I don't dream about being a fireman or of marrying a prince anymore, and I suppose this is a loss caused by the aging process. Now I dream the little adult dreams; I dream about the pretty two-story yellow house on Wingfield across the street from Hendrix College, about paying off my car and using the extra money to take a cruise, about losing all my extra pounds and buying cute little summer dresses. But these are small dreams, attainable dreams, dreams that are really just plans waiting for the time when I decide to fulfill them.
As adults, do we lose the ability to dream vividly? Do we surplant our dreams with common sense? Do we tell ourselves that thinking about the impossible just shouldn't be done?
I dream of publishing a book, one I write with my name on the glossy cover. I do, I admit it. It's a big dream, one that may be no more attainable than marrying a prince (I'm pretty sure Murray isn't hiding a secret about being Belgium royalty or something like that). Something like 30,000 query letters are sent to literary agents every day. The math isn't good, but that's why it's a dream.
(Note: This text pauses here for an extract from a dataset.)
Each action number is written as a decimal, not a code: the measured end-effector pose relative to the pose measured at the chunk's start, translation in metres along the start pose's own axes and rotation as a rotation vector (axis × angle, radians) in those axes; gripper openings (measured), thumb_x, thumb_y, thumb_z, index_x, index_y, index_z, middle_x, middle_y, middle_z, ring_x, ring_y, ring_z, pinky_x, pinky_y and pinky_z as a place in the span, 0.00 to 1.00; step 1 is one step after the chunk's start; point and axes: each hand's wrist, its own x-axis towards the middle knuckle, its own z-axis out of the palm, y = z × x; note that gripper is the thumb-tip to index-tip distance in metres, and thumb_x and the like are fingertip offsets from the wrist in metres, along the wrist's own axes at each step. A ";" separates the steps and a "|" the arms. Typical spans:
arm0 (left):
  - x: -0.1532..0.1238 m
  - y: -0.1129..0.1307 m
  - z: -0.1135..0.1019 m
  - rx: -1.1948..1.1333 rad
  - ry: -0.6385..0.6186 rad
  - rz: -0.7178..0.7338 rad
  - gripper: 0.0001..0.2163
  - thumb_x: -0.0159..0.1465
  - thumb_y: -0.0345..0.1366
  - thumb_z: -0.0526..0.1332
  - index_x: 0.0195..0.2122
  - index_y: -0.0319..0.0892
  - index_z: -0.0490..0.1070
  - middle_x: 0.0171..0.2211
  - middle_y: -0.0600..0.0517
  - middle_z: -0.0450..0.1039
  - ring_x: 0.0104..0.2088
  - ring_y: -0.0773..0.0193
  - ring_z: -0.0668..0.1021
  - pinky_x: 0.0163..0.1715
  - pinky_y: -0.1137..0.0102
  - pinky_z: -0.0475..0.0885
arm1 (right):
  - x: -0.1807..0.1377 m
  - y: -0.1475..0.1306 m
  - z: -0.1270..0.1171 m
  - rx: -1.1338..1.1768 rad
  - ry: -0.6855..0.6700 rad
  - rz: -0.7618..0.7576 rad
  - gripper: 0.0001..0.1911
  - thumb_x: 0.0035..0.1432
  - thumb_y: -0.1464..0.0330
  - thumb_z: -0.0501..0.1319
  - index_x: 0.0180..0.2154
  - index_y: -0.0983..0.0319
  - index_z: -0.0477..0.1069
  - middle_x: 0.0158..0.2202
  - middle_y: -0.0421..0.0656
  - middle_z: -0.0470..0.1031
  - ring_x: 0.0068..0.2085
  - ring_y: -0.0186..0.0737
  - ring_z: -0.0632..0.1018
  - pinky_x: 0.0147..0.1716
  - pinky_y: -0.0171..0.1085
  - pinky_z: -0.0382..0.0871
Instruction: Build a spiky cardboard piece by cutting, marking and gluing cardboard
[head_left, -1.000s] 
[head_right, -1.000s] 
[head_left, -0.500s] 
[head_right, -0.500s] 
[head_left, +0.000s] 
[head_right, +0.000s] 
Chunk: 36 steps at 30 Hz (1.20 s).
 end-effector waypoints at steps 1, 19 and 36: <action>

Sometimes dreams do come true...just ask Cinderella.

2 comments:

McDreamy said...

oh, i love the new look.
this post really speaks to me. i need quiet alone time to process and get back to you.
(you know, everybody's hanging off of me right now - makes it hard to think!)

Lou Arnold said...

Dreams! Sometimes I wish I could have those vivid dreams again as I did as a child. I think now I am so busy that I just can't sit back and relax. Our minds are constantly in motion. To be a child again.